4.09.2010

Prezes w Krakowie


W czwartek nie doszło co prawda do sparingu z Szarańczą, miało za to miejsce wydarzenie o wiele donioślejsze z punktu widzenia Partyzanta. Bądźcie jednak spokojni: ani Artek nie zaczął podawać, ani ja nie przestałem wrzeszczeć. Na to jeszcze przyjdzie pora. Stało się coś ważniejszego: odwiedził nas Prezes. Był akurat w Krakowie, to czemu nie, zaliczył epizod, moim zdaniem, całkiem udany, na Partyzanckiej obronie. Ci, którzy nie widzieli, niech żałują.

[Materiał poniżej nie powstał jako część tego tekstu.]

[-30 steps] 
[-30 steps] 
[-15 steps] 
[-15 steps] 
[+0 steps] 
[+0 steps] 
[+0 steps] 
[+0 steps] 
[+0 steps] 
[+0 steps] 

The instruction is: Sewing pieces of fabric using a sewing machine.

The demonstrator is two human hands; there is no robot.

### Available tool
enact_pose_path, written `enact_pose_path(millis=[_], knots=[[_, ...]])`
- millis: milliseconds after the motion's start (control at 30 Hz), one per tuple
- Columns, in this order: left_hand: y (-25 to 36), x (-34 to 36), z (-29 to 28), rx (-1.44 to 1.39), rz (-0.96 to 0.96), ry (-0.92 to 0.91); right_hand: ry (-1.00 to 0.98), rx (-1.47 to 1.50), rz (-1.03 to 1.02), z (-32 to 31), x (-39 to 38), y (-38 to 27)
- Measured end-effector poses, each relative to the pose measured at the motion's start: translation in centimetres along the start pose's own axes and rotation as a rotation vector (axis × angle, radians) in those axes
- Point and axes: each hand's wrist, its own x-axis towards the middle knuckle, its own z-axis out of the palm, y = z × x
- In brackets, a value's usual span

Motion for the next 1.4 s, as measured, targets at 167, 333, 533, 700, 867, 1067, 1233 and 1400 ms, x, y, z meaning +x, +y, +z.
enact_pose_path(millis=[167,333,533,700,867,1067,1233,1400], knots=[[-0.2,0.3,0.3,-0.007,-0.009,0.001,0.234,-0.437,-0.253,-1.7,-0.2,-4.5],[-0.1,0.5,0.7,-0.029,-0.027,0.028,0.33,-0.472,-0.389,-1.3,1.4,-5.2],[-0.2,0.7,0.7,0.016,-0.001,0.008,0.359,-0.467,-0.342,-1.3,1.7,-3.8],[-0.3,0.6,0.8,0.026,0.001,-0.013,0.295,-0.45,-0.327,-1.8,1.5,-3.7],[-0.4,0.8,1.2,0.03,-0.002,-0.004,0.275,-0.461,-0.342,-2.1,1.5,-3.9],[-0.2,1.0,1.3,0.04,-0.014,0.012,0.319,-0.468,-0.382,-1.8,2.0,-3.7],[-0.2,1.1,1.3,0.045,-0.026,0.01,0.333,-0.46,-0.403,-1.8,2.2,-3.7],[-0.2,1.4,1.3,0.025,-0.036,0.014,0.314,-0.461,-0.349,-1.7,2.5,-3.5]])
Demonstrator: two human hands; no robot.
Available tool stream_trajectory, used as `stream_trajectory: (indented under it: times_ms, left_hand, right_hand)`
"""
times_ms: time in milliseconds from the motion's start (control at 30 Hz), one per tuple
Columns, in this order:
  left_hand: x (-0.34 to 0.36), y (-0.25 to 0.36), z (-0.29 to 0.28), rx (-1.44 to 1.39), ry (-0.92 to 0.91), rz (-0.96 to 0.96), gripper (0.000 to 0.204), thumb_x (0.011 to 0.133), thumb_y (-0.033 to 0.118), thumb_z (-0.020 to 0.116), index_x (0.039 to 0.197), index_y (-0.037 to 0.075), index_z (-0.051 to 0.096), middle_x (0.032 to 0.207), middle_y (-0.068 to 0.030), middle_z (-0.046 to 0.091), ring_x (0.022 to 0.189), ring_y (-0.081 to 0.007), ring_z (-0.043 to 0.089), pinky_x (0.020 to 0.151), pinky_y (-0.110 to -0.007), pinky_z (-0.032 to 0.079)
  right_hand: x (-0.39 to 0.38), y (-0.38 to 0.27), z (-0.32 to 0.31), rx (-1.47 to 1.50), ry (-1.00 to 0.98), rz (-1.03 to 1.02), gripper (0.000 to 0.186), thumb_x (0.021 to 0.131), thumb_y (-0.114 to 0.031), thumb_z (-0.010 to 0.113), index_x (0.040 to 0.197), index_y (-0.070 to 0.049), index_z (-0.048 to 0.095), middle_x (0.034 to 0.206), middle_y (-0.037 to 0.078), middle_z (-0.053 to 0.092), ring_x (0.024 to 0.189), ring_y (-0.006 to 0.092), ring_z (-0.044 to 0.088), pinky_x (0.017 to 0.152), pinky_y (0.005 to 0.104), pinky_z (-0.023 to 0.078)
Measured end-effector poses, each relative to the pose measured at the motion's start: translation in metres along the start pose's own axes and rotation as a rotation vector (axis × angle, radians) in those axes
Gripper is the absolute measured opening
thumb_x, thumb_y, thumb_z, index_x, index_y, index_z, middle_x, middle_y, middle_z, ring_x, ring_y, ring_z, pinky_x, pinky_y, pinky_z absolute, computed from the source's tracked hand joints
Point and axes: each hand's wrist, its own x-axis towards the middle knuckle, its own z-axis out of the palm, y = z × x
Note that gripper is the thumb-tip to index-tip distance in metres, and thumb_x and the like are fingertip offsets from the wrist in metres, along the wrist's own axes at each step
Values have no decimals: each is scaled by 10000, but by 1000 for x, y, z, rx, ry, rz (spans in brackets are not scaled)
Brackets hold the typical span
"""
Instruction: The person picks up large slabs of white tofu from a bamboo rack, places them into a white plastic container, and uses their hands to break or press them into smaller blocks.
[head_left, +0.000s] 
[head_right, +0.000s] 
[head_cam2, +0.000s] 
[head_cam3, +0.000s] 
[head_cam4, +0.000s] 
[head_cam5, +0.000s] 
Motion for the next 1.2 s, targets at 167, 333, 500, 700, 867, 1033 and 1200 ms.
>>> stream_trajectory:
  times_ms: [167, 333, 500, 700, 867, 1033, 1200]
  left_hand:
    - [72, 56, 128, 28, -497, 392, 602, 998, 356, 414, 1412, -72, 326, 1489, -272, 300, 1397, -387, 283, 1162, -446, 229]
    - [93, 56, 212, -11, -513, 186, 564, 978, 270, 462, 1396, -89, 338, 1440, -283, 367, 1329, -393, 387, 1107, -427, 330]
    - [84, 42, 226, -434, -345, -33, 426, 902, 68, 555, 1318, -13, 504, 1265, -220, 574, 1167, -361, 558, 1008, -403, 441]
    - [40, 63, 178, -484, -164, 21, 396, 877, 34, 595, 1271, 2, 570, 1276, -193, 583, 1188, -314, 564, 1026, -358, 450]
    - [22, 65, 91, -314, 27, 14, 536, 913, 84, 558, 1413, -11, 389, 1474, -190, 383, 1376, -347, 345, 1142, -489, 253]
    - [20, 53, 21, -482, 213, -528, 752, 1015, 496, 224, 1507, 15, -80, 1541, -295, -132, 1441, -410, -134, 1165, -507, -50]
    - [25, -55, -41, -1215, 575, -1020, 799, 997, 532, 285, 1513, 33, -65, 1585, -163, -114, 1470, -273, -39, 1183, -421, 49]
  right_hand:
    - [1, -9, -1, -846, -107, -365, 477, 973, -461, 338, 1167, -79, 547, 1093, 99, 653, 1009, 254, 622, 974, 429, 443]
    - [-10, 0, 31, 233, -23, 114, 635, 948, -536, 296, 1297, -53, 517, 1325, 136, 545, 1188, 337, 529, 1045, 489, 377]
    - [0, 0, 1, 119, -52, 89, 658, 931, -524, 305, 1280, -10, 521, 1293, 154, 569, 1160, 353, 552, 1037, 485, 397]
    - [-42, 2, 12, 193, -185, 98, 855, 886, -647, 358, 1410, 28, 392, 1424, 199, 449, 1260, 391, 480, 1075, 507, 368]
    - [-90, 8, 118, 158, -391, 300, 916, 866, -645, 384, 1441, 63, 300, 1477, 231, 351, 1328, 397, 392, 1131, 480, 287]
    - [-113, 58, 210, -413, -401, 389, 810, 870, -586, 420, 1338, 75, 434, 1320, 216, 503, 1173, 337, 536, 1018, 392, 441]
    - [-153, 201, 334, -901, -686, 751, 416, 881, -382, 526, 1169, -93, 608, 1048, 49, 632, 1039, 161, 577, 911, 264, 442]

Czas leci nieubłaganie, dlatego przypominam:
Prezes wygląda tak (patrz w górę).

A teraz ogłoszenia duszpasterskie:
W tę niedzielę można przyjść o 11 na margarynę i zagrać niezobowiązująco z kimkolwiek, kto tylko przyjdzie. Oficjalnego grania nie ma. Mnie nie będzie, bo nie mogę. Kuby nie będzie, bo na weselu. Prezesa nie będzie, bo z powrotem w Berlinie. Artek może - on zawsze może.
W czwartek przychodzimy o 18 i gramy, jeszcze nie wiem z kim, zwykle i tak ktoś tam jest, więc niekoniecznie musimy umawiać się z kimkolwiek. Decyzja zapadnie wkrótce.
W środy ok. 18 na margarynie grasują 3majowcy. Piszę o tym, bo a nuż znajdą się nadgorliwcy albo komuś pasuje środa, a nie pasuje czwartek; wiadomo, każdy z nas pracuje i trudno znaleźć optymalny termin dla wszystkich, a chodzi chyba o to, by czasem pobiegać za piłką.

A teraz cytat z klasyka:
"Ja teraz dużo czytam, odświeżam umysł i będę, k...a, ostry jak brzytwa"
Kto zgadnie, może liczyć na nagrodę niespodziankę. Decyduje kolejność wpisów na forum. Życzmy sobie, by pod koniec września to właśnie Partyzant był ostry jak brzytwa. W innym wypadku przyjdzie nam, Panowie, odświeżać umysły w drugiej lidze.

Do zobaczenia w czwartek

5 komentarzy:

Anonimowy pisze...

To powiedział Pan Bart, stając przed lustrem i myśląc o nadchodzących barażach :)hehe
to jak, wygrałem nagrodę?
Artek

mobydick pisze...

Józek Oleksy przy wódce u Gudzowatego. To kiedy te baraże? Ja mogę grać w weekend 11-12 najpóźniej o 13, niedzielę 19 też przed 13, 25-26 kiedykolwiek, 2-3 października nie ma mnie w Krk w ogóle na bank.

Anonimowy pisze...

Byłem wczoraj na margarynie popykać w piłkę a tu ani jednego Partyzanta!....Ale to dobrze, widać forma jest u chłopaków na maxa więc nie potrzeba treningów:) W niedziele sparing z UNICORNEM około południa. pzdr. Artek

bartek_partyzant pisze...

Koza dostanie nagrodę. Artek: pudło. Musisz chłopie popracować nad celnością, bo inaczej kiepsko to widzę.

bartek_partyzant pisze...

Koza dostanie nagrodę. Artek: pudło. Musisz chłopie popracować nad celnością, bo inaczej kiepsko to widzę.